> INFORMATION GIVEN:
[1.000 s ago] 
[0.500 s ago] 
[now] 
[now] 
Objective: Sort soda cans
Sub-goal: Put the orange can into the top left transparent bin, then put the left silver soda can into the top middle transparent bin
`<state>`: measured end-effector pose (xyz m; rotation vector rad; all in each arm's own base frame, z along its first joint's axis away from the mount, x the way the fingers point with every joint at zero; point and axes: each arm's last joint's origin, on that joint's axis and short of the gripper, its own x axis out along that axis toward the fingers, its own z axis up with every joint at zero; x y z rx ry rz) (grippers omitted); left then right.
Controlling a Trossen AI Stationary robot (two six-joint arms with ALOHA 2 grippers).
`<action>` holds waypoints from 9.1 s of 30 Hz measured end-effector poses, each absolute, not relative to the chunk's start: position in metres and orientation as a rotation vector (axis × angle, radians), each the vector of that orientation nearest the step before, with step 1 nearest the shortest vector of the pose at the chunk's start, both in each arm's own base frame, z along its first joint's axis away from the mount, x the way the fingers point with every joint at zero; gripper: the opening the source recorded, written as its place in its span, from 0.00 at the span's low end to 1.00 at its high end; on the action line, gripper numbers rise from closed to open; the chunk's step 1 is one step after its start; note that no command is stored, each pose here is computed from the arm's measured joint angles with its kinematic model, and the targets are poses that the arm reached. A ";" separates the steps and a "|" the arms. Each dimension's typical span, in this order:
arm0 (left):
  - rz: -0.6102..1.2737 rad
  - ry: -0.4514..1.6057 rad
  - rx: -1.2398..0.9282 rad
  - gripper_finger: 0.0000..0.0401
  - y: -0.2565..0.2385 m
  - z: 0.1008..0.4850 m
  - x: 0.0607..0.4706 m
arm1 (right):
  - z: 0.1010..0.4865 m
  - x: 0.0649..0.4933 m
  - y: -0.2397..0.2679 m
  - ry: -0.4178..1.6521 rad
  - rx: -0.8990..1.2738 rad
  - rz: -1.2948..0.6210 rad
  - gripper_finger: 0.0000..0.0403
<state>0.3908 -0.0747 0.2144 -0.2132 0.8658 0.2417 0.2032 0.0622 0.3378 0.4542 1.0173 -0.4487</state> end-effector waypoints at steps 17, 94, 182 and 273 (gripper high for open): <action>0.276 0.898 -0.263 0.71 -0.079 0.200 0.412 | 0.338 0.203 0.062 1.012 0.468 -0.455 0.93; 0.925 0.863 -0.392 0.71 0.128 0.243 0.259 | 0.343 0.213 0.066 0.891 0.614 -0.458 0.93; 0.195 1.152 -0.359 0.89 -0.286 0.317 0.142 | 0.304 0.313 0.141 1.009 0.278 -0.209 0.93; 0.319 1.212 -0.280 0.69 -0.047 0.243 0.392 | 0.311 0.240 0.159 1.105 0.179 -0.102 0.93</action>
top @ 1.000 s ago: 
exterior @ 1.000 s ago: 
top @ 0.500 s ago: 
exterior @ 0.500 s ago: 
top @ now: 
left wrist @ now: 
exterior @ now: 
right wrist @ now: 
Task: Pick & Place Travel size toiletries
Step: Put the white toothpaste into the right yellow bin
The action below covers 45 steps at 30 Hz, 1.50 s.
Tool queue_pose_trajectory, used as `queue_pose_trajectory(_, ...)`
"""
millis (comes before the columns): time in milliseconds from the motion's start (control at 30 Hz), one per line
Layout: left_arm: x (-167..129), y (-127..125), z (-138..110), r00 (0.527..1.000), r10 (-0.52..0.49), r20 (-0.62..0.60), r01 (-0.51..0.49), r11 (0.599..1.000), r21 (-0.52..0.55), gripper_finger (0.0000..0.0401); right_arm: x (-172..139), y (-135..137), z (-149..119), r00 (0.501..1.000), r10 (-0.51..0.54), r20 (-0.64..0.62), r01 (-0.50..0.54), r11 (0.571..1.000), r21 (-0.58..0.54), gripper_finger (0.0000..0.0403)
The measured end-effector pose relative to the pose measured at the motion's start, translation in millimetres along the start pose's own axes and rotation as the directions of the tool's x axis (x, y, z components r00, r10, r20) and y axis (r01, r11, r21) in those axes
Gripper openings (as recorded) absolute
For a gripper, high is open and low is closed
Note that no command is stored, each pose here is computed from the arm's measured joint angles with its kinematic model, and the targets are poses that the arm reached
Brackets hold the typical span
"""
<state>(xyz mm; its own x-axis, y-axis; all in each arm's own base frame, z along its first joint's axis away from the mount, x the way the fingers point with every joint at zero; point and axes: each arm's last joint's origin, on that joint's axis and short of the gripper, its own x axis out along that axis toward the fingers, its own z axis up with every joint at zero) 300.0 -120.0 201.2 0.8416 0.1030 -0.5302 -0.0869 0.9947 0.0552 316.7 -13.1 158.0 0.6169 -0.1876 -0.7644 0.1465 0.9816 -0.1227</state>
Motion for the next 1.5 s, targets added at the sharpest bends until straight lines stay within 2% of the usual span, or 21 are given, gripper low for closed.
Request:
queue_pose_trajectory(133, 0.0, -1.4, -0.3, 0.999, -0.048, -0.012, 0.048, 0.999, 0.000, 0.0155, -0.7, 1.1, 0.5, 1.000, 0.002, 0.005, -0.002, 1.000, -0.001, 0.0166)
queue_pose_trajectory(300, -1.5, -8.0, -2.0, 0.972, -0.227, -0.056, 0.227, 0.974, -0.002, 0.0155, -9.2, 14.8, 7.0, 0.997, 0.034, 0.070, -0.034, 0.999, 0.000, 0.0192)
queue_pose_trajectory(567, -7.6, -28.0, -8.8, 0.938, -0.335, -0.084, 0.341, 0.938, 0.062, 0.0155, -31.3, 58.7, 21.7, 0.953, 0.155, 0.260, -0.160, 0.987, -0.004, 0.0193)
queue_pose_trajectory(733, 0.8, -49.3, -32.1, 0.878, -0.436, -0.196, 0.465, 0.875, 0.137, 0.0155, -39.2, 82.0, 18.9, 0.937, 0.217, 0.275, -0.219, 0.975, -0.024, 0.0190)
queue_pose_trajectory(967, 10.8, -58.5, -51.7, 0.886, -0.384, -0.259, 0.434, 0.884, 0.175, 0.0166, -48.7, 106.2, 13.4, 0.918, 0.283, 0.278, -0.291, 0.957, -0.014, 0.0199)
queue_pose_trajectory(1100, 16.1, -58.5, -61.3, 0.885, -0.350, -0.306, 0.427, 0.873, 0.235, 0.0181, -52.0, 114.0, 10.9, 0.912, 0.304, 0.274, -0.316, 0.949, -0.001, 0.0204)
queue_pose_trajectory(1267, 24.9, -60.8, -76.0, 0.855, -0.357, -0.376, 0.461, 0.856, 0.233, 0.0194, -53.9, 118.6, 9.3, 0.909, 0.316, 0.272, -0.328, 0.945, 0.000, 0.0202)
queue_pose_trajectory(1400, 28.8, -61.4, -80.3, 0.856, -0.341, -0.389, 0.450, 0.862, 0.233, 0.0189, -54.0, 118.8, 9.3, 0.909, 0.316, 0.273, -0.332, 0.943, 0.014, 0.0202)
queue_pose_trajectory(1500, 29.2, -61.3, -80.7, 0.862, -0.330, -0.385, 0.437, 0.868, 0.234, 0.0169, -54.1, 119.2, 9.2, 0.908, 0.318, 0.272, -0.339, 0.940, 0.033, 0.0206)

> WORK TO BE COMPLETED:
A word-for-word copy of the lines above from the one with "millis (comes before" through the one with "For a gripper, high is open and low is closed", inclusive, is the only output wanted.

> RESPONSE BELOW:
millis (comes before the columns): time in milliseconds from the motion's start (control at 30 Hz), one per line
Layout: left_arm: x (-167..129), y (-127..125), z (-138..110), r00 (0.527..1.000), r10 (-0.52..0.49), r20 (-0.62..0.60), r01 (-0.51..0.49), r11 (0.599..1.000), r21 (-0.52..0.55), gripper_finger (0.0000..0.0401); right_arm: x (-172..139), y (-135..137), z (-149..119), r00 (0.501..1.000), r10 (-0.51..0.54), r20 (-0.64..0.62), r01 (-0.50..0.54), r11 (0.571..1.000), r21 (-0.58..0.54), gripper_finger (0.0000..0.0403)
The measured end-effector pose relative to the pose measured at the motion's start, translation in millimetres along the start pose's own axes and rotation as the directions of the tool's x axis (x, y, z components r00, r10, r20) and y axis (r01, r11, r21) in those axes
Gripper openings (as recorded) absolute
For a gripper, high is open and low is closed

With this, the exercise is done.